I think AI/ML/LLM tools are a world changing technology. But not in a Matrix/Terminator/Gutenberg type way (yet, at least). I just came across a Reddit post where someone asked how ChatGPT dramatically improved your life and this was the first answer:
“It’s let me see the world as a totally blind person. I use it constantly for image recognition for both daily living and enjoyment. I was able to enjoy Christmas cards because AI was able to read the handwriting on them.”
Regardless of whether the businesses of AI are a bubble, in just a year or so existence this technology has profoundly changed this person’s life. To dismiss this technology’s impact on the world because one sees a lot of billboards for it in The Valley seems like what those in academia call “a hot take”
(BTW I can attest to ChatGPT reading Xmas card handwriting because we got one with writing we could barely decipher and ChatGPT figured it out for us)
Having worked inside Amazon and watching what is going on, and occasionally having conversation with other ex-Amazonians who have similar observations, this is definitely true, and particularly at a company that didn’t used to be that way, and in some ways the poster child of not being that way. Not a Master’s thesis, but definitely good empirical first-hand data.
You can observe the same on a smaller scale with apps we use every day (apps including Matchbox shaders, and other tools). They often start with a great idea and by people that are practioners solving real problems and sharing those solutions with like-minded users. Then after a while the audience grows, and as it does, the dilemma for the well meaning practioner is whether he switches careers and becomes a software app business, or remains in the original job as a practioner and let the app slowly go to shit, or hand it off to someone who loves being in the software app business, but no longer has an emotional connection to the original problem or user base, other than making a profit. I can give you a very long list of apps that fall into that bucket.

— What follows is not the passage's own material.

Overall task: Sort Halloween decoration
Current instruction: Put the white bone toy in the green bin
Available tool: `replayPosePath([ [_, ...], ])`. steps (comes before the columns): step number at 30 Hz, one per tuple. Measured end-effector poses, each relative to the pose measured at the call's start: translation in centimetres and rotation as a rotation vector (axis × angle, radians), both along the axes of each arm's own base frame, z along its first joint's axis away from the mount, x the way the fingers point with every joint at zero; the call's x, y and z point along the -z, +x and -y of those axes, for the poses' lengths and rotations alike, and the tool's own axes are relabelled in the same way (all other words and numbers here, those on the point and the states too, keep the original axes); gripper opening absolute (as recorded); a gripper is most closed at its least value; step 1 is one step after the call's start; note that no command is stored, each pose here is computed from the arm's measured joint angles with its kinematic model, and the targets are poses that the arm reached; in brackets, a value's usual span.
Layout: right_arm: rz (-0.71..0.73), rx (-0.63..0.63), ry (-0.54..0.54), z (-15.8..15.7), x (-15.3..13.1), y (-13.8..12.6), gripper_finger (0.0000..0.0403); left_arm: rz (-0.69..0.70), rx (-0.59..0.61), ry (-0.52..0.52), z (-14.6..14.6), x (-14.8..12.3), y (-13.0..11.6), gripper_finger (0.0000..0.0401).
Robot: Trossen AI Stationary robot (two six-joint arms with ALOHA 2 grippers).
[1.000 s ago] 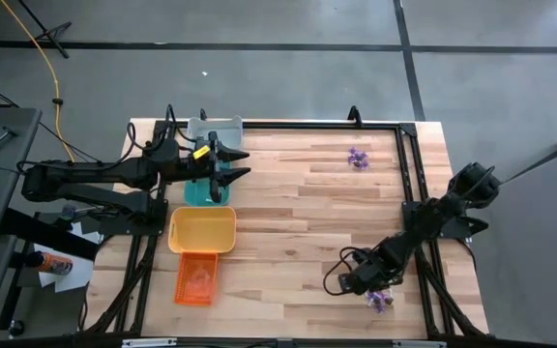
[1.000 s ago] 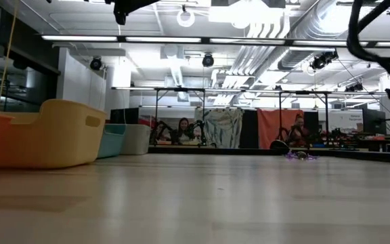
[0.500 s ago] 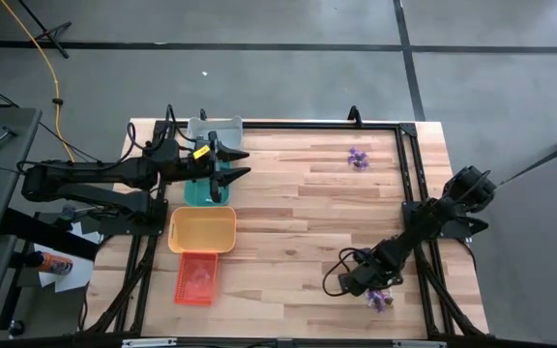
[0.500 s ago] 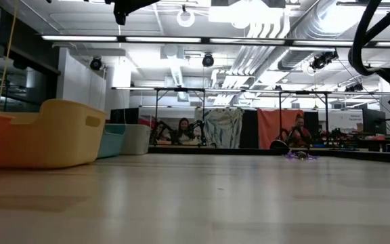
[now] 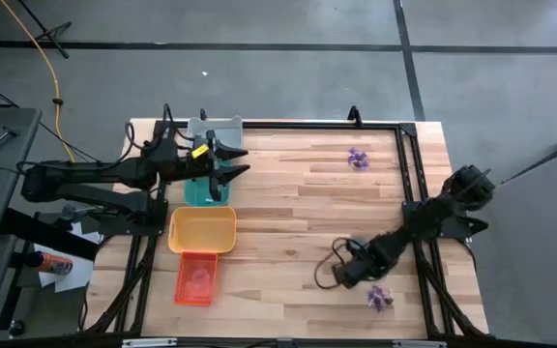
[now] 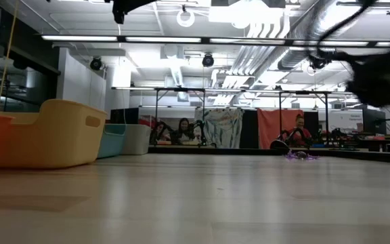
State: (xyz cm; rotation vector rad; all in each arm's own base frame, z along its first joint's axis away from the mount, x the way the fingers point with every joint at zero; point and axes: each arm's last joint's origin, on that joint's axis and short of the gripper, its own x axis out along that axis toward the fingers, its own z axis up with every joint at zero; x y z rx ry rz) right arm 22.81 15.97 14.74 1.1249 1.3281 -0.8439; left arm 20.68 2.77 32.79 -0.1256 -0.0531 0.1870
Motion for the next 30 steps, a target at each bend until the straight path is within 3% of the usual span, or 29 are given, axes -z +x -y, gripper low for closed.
replayPosePath([
  [4, 0.117, -0.121, -0.081, 1.5, -2.0, 1.9, 0.0004, 0.029, -0.021, 0.002, -0.3, -0.5, -0.6, 0.0193],
  [12, 0.428, -0.415, -0.382, 7.9, -7.5, 6.2, 0.0002, 0.151, -0.119, 0.01, -0.6, -2.5, -3.2, 0.0193],
  [22, 0.828, -0.717, -0.651, 14.8, -12.5, 8.9, 0.0001, 0.251, -0.123, -0.075, -0.5, -3.6, -5.2, 0.0193],
  [30, 1.177, -0.715, -0.743, 19.2, -15.4, 10.2, 0.0001, 0.233, -0.058, -0.15, -0.5, -3.2, -4.8, 0.0193],
])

To be fair, economists in essence are all opinion authors. It’s the science of educated guessing and a whole lot of times all that education hasn’t resulted in very good guessing
The final question he poses though is not a correct analogy in my opinion. ChatGPT or other LLMs can provide a slightly blurred yet summarizing image of sharp yet vastly distributed image fragments from all over the internet.

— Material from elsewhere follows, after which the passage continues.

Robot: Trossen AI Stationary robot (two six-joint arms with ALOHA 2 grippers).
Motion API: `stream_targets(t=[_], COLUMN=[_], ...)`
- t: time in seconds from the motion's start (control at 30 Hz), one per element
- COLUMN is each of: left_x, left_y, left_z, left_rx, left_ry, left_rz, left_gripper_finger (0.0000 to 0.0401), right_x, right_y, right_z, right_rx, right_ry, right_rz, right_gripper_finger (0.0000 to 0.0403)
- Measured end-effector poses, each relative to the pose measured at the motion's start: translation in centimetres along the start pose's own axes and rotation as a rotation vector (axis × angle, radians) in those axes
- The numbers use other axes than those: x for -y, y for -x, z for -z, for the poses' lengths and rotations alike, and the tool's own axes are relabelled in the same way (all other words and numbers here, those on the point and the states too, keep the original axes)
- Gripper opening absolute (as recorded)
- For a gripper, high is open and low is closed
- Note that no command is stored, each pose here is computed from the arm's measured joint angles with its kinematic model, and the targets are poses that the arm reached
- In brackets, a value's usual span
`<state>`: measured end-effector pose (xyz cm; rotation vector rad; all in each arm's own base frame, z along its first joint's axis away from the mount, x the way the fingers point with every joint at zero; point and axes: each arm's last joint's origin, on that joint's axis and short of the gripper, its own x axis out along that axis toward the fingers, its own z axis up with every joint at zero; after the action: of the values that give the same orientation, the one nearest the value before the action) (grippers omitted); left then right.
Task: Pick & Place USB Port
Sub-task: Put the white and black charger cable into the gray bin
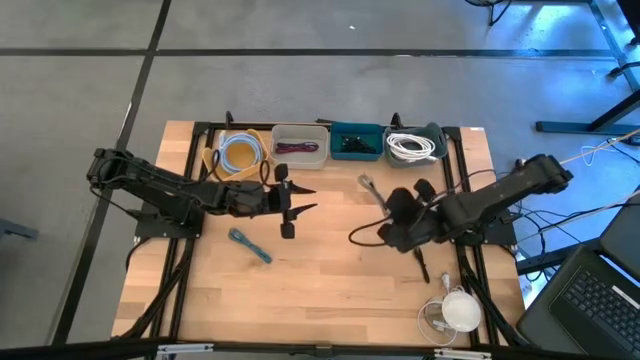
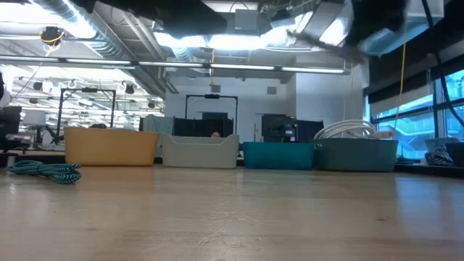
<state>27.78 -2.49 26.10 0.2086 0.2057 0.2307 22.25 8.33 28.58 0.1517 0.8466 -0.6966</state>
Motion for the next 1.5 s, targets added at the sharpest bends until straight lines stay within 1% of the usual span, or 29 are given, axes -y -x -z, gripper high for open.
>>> stream_targets(t=[0.1, 0.17, 0.23, 0.37, 0.47, 0.53, 0.6, 0.73, 0.93, 1.0, 1.17, 1.27, 1.37, 1.5], left_x=[-0.1, -0.3, -0.5, -1.5, -2.3, -2.9, -3.3, -4.3, -5.6, -5.7, -5.6, -5.6, -5.5, -5.5], left_y=[0.0, -0.1, -0.1, 0.1, 0.2, 0.3, 0.3, 0.0, -0.2, -0.2, -0.2, -0.2, -0.1, -0.1], left_z=[-0.5, -1.0, -1.7, -3.0, -3.7, -4.0, -4.0, -3.8, -3.6, -3.6, -3.6, -3.6, -3.6, -3.6], left_rx=[0.054, 0.115, 0.204, 0.39, 0.497, 0.538, 0.546, 0.535, 0.538, 0.535, 0.534, 0.534, 0.534, 0.534], left_ry=[-0.011, -0.013, -0.002, 0.031, 0.075, 0.1, 0.107, 0.112, 0.135, 0.143, 0.15, 0.153, 0.143, 0.143], left_rz=[0.019, 0.052, 0.115, 0.282, 0.378, 0.409, 0.413, 0.376, 0.331, 0.332, 0.34, 0.359, 0.404, 0.391], left_gripper_finger=[0.0143, 0.0143, 0.0143, 0.0143, 0.0143, 0.0143, 0.0143, 0.0143, 0.0143, 0.0143, 0.0143, 0.0143, 0.0143, 0.0142], right_x=[0.0, -0.1, -0.6, -1.4, -1.8, -1.9, -2.1, -2.7, -3.3, -3.3, -3.3, -3.0, -2.5, -2.3], right_y=[1.6, 2.5, 3.1, 3.7, 3.4, 3.1, 2.8, 2.0, 1.3, 0.9, -0.6, -1.4, -1.8, -1.9], right_z=[-2.3, -3.9, -5.4, -7.9, -8.9, -9.4, -10.0, -10.6, -11.6, -11.9, -12.7, -13.0, -13.4, -13.8], right_rx=[0.133, 0.228, 0.314, 0.453, 0.504, 0.514, 0.531, 0.532, 0.54, 0.541, 0.532, 0.517, 0.514, 0.53], right_ry=[0.06, 0.089, 0.13, 0.216, 0.266, 0.281, 0.286, 0.319, 0.354, 0.36, 0.364, 0.362, 0.355, 0.347], right_rz=[-0.081, -0.14, -0.2, -0.333, -0.367, -0.373, -0.395, -0.415, -0.387, -0.379, -0.426, -0.428, -0.44, -0.471], right_gripper_finger=[0.0001, 0.0001, 0.0001, 0.0, 0.0, 0.0, 0.0, 0.0, 0.0, 0.0, 0.0, 0.0, 0.0, 0.0])
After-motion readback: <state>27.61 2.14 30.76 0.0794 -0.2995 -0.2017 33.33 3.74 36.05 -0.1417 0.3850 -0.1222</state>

Point in case, it can provide a code snippet that you can start with and slightly modify to create a matchbox. Whereas you would need to read, watch and understand a lot of material if you want to start from scratch.
I used to work with someone who was not very technical but a brilliant designer, and he would constantly try to write code for websites (for more advanced designs) by Googling and randomly copying snippets from stackoverflow. But half of them where pure Javascript, the other half were jQuery style and it was this terrible jumble of code, where he threw mud at a proverbial wall long enough until something stuck and kinda worked momentarily but would never scale.
More than once I had to go in and clean it all up and put it back to basics with proper technique and make it work for all the use cases.
Is it nice that someone can kludge together something from ChatGPT code snippets? On some level yes. On the other side, it devalues the the mastery of that knowledge and that has unintended consequences. I think there is actually value to ‘you need to read, watch and understand a lot of material’. You don’t just get a result, you can repeatably make that result happen and also improve it.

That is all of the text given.